"LGB" zamiast "LGBTQI+" na rządowych stronach. Decyzja Trumpa już działa

"LGB" zamiast "LGBTQI+" na rządowych stronach. Decyzja Trumpa już działa

Dodano: 
"Miesiąc dumy", flaga środowiska LGBT
"Miesiąc dumy", flaga środowiska LGBT Źródło: Unsplash / Anastasiia Chepinska
Efekty polityki Donalda Trumpa w zakresie gender i płci są już widoczne na rządowych stronach USA.

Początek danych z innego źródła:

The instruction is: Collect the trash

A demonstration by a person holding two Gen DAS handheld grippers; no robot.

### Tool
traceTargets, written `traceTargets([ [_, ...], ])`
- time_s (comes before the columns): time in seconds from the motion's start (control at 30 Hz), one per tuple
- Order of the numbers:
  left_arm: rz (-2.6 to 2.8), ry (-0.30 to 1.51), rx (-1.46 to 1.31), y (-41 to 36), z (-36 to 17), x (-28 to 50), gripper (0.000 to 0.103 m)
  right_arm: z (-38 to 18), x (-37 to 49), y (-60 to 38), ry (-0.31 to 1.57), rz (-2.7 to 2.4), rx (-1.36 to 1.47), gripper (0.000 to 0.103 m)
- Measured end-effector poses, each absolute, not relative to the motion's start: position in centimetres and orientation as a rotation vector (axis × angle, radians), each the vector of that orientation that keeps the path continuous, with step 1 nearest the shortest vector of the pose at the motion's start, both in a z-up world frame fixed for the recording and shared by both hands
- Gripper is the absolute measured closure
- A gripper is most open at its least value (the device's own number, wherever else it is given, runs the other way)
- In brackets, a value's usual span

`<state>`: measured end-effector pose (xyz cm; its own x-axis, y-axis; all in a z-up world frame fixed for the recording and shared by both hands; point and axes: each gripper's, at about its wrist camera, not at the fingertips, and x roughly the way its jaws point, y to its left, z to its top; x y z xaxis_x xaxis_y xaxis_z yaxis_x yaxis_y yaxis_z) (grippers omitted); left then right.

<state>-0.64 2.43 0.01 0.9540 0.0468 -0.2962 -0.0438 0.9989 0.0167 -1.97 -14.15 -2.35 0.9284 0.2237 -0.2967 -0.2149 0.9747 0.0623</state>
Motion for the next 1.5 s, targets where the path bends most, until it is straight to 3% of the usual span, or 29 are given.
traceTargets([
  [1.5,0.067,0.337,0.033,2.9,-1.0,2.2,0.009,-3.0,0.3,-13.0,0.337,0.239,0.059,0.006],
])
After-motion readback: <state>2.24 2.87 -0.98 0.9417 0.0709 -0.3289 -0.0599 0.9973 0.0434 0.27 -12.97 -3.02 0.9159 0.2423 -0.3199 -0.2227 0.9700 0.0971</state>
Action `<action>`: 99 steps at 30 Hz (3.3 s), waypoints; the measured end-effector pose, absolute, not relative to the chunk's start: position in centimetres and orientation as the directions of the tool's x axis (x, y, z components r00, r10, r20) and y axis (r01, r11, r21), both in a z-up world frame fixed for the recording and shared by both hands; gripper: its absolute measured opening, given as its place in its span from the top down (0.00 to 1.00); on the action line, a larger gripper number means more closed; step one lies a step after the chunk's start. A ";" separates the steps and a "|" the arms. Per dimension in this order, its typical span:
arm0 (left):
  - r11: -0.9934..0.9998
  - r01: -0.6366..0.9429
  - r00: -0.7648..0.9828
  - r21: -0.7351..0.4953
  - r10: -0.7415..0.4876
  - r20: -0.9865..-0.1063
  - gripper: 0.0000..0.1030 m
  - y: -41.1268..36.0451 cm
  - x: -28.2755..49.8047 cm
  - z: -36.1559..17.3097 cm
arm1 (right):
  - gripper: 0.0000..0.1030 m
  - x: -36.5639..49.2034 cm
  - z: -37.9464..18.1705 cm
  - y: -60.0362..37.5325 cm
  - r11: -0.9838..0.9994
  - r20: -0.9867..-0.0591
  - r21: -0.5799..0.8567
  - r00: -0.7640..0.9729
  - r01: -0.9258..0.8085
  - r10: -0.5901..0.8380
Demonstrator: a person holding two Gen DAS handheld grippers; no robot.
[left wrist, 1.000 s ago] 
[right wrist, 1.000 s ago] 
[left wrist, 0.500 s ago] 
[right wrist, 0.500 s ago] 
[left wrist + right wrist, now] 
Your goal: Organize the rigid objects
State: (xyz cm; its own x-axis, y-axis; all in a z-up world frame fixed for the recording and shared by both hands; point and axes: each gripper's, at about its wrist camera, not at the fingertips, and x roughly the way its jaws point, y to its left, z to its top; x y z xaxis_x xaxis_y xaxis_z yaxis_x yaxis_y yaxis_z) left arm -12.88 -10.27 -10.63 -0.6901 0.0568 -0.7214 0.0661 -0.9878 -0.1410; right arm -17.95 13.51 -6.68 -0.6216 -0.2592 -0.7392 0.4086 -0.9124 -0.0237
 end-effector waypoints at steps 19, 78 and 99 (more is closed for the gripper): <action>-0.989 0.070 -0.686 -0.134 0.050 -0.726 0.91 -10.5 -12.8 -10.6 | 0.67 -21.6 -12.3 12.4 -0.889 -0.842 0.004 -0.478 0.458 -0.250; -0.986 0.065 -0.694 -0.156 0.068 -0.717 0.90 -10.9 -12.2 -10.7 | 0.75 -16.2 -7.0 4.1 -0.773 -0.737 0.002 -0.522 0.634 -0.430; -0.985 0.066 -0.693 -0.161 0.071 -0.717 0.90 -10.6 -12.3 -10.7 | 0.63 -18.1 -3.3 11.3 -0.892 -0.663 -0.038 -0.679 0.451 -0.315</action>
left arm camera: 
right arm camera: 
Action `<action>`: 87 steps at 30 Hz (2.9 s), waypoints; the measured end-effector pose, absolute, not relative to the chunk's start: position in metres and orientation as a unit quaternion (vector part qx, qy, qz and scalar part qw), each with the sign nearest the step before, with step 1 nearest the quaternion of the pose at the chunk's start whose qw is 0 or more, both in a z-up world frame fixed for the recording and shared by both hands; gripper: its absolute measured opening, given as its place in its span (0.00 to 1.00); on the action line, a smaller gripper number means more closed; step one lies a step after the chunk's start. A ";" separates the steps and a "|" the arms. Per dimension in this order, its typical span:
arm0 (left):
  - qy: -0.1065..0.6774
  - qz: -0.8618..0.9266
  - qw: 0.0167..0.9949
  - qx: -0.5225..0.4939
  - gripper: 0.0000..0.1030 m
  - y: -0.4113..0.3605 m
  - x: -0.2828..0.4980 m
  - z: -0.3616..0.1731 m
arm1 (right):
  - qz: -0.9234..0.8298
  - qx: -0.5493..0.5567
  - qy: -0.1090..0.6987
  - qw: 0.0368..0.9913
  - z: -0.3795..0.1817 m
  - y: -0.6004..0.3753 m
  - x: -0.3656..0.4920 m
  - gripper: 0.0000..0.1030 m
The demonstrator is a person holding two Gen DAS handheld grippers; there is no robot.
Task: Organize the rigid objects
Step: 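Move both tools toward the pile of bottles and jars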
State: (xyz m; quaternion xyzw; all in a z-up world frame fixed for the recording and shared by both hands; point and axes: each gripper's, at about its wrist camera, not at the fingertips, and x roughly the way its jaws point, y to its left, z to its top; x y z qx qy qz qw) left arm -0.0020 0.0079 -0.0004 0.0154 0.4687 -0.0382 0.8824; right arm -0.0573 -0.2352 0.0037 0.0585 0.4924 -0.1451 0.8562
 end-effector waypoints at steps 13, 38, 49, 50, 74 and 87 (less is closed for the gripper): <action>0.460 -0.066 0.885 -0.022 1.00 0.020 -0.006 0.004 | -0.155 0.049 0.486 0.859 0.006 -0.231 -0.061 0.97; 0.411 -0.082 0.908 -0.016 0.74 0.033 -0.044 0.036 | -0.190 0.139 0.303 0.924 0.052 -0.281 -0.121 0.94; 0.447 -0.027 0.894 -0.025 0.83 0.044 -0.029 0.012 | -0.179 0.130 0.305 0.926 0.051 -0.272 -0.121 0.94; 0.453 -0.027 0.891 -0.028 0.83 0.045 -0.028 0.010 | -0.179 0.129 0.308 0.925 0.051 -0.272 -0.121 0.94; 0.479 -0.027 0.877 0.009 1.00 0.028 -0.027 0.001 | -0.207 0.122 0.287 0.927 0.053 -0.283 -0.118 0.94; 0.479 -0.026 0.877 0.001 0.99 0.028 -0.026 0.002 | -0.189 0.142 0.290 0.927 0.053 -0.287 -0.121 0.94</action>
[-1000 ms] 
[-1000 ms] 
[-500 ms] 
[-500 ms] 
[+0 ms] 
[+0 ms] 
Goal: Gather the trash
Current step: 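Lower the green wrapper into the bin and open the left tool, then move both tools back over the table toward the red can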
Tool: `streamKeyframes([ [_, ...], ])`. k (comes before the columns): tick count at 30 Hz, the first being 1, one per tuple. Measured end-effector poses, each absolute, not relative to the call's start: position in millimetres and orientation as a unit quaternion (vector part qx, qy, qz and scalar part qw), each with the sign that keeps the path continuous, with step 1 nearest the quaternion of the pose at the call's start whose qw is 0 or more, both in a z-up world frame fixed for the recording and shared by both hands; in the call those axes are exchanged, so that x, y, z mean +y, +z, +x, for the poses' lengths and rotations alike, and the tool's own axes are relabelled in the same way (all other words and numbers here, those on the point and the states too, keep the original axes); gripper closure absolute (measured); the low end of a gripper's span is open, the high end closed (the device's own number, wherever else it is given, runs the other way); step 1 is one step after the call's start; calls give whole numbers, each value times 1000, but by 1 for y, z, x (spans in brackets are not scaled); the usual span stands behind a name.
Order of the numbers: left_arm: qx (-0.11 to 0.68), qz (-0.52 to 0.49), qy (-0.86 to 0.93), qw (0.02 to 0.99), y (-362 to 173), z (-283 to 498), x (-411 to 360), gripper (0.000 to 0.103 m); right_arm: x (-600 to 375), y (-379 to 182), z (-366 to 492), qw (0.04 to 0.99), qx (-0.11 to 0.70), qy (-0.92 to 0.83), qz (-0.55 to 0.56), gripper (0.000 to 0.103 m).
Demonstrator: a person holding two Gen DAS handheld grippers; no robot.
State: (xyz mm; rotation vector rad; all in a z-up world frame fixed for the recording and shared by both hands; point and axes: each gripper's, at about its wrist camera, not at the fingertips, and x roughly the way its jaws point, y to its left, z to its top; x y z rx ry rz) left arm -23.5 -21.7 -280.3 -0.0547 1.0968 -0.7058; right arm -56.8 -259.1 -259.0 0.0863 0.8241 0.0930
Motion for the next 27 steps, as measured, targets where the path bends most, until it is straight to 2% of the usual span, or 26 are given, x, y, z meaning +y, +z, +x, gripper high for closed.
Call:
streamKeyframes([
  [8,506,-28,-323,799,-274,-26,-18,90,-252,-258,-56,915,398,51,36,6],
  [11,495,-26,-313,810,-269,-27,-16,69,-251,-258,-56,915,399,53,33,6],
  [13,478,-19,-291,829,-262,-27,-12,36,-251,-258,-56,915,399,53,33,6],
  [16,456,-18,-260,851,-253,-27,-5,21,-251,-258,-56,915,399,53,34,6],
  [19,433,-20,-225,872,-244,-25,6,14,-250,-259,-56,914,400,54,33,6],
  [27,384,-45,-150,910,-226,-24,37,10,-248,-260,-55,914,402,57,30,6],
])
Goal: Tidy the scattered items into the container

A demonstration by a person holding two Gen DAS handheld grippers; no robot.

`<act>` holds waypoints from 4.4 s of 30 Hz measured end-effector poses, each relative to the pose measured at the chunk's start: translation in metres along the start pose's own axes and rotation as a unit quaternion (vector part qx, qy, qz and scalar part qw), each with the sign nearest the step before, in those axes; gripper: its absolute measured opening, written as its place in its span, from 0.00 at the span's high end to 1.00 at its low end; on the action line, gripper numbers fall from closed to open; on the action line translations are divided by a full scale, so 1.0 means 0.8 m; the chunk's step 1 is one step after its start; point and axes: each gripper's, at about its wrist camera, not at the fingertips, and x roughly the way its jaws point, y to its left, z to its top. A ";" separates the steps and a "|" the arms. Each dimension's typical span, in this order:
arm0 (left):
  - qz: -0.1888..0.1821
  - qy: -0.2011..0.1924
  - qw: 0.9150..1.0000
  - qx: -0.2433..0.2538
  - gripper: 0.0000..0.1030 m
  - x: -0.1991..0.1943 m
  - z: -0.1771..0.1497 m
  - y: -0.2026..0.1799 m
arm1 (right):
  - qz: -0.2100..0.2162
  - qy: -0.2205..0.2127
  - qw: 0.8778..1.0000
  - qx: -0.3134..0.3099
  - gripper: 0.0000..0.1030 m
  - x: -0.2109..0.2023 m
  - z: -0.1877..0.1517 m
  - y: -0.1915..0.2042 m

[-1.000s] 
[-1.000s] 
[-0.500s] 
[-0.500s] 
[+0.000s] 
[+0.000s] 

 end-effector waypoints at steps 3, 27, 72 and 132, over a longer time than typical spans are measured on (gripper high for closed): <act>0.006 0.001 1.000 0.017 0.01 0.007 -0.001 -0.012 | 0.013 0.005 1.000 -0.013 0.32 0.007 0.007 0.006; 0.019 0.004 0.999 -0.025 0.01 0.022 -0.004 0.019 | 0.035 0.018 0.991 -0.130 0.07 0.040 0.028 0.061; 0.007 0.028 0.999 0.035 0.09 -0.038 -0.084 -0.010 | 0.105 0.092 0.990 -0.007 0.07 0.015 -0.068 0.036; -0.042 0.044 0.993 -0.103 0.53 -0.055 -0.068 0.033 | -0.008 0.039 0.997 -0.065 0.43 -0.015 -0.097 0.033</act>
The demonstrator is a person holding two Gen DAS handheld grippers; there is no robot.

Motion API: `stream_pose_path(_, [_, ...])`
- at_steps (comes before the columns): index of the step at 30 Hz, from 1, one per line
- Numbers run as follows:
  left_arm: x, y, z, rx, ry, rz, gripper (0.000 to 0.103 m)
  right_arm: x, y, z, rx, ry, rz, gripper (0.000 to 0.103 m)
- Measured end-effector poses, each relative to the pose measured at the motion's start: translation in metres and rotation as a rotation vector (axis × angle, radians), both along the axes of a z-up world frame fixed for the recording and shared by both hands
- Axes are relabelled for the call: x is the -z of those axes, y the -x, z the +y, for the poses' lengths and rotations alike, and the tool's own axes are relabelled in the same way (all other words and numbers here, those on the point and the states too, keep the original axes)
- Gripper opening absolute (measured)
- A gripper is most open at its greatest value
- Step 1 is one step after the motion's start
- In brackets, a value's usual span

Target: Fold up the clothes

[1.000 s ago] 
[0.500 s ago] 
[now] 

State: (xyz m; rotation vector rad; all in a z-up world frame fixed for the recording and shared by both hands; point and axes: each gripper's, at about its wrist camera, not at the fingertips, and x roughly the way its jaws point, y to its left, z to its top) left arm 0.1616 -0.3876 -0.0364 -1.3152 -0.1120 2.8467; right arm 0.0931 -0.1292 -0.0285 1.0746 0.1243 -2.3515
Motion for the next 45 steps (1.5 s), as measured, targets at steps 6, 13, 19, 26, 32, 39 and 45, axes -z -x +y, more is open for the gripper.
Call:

Donald Trump po zaprzysiężeniu na prezydenta USA w styczniu podpisał szereg aktów prawnych, w tym zarządzenie o "obronie kobiet przed ekstremizmem ideologii gender", które przywraca "biologiczną prawdę rządowi federalnemu". Dokument zawiera wyraźne stwierdzenie, że istnieją tylko dwie płcie: męska i żeńska. Zabronione będzie umieszczanie mężczyzn w więzieniach dla kobiet oraz wykorzystywanie pieniędzy podatników do finansowania tranzycji więźniów.

Dodatkowo, według portalu ABC News, Biały Dom polecił agencjom federalnym usunięcie zaimków neutralnych płciowo z podpisów w służbowych mailach do godziny 17:00 czasu wschodniego (EST) w piątek.

Trump konsekwentnie walczy z ideologią gender

NBC News podało, że podjęto również działania, które prowadzą do usunięcia bądź modyfikacji treści dotyczących społeczności LGBTQ z rządowych stron internetowych. I tak na przykład na stronach Departamentu Stanu USA zmieniono terminologię – strona zawierająca informacje dla "Podróżujących LGBTQI" jest obecnie stroną dla "Podróżujących LGB" (oznacza to, że usunięto ze skrótowca litery "T" oraz "I" – oznaczające trans oraz interpłciowość; pozostawiono te, które oznaczają lesbijski, gejów i osoby biseksualne). Z kolei zasoby dla "LGBTQI+ przyszłych rodziców adopcyjnych" obecnie dotyczą jedynie "LGB przyszłych rodziców adopcyjnych".

Podobne zmiany zaszły także na stronie dotyczącej ubezpieczeń społecznych – sekcja związana z "ubezpieczeniem dla osób LGBTQI+" nazwana została "ubezpieczeniem dla osób LGBQ" – wyeliminowano odniesień do osób transpłciowych i interpłciowych.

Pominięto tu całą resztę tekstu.